Since only part of the material below is wanted, output exactly the lines from the one with "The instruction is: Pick" up to and including the one with "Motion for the".

### SUPPLIED INFORMATION
Content starts

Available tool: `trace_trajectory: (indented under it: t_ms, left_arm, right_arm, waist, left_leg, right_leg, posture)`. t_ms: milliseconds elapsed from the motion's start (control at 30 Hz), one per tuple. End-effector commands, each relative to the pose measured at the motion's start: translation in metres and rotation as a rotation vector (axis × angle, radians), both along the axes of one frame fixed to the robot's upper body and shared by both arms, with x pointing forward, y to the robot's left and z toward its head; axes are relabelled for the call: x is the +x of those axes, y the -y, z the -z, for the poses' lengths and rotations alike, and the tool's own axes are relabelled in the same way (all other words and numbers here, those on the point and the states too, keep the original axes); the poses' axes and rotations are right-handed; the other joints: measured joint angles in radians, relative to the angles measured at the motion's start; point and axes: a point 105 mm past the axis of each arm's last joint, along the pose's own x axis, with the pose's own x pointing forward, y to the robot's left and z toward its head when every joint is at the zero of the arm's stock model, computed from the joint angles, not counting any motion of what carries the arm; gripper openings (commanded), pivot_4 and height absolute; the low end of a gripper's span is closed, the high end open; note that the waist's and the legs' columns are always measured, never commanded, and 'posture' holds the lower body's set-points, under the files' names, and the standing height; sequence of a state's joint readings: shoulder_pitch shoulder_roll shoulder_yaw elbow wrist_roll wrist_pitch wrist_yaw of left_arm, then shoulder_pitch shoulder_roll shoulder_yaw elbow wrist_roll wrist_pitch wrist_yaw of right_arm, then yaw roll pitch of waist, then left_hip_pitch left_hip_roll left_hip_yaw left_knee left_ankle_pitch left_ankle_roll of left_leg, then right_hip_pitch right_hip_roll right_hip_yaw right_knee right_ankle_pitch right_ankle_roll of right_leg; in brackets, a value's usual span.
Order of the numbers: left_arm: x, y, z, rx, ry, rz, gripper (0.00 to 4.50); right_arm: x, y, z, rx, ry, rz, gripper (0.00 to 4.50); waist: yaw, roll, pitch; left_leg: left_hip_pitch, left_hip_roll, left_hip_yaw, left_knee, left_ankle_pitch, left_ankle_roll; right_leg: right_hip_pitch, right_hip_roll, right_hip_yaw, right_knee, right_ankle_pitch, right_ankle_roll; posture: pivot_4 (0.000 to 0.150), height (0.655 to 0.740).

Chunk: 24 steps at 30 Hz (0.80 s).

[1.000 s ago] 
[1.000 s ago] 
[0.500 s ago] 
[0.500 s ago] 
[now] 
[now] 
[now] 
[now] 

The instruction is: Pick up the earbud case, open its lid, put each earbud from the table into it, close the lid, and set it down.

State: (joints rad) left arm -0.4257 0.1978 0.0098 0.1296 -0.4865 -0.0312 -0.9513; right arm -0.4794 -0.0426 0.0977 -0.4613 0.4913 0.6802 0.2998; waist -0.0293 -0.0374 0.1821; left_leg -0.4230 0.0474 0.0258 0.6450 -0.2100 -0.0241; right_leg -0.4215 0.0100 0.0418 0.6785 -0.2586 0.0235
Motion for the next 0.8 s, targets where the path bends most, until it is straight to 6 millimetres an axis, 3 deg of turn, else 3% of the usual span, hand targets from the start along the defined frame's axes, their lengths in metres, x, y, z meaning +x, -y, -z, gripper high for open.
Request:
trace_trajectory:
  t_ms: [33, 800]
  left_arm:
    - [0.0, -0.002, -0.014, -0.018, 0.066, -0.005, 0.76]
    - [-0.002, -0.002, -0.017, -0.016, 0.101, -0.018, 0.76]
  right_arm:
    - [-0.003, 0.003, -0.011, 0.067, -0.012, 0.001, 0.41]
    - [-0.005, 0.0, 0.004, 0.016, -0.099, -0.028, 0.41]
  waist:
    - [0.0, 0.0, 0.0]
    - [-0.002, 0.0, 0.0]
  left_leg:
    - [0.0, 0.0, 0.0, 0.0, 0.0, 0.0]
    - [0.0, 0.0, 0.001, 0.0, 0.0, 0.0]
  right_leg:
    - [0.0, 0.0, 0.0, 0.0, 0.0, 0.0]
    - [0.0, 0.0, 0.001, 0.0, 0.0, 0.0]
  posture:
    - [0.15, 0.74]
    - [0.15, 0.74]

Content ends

### ANSWER SECTION
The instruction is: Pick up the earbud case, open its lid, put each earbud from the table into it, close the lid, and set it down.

State: (joints rad) left arm -0.4257 0.1978 0.0098 0.1296 -0.4865 -0.0312 -0.9513; right arm -0.4794 -0.0426 0.0977 -0.4613 0.4913 0.6802 0.2998; waist -0.0293 -0.0374 0.1821; left_leg -0.4230 0.0474 0.0258 0.6450 -0.2100 -0.0241; right_leg -0.4215 0.0100 0.0418 0.6785 -0.2586 0.0235
Motion for the next 0.8 s, targets where the path bends most, until it is straight to 6 millimetres an axis, 3 deg of turn, else 3% of the usual span, hand targets from the start along the defined frame's axes, their lengths in metres, x, y, z meaning +x, -y, -z, gripper high for open.

That is the entire output.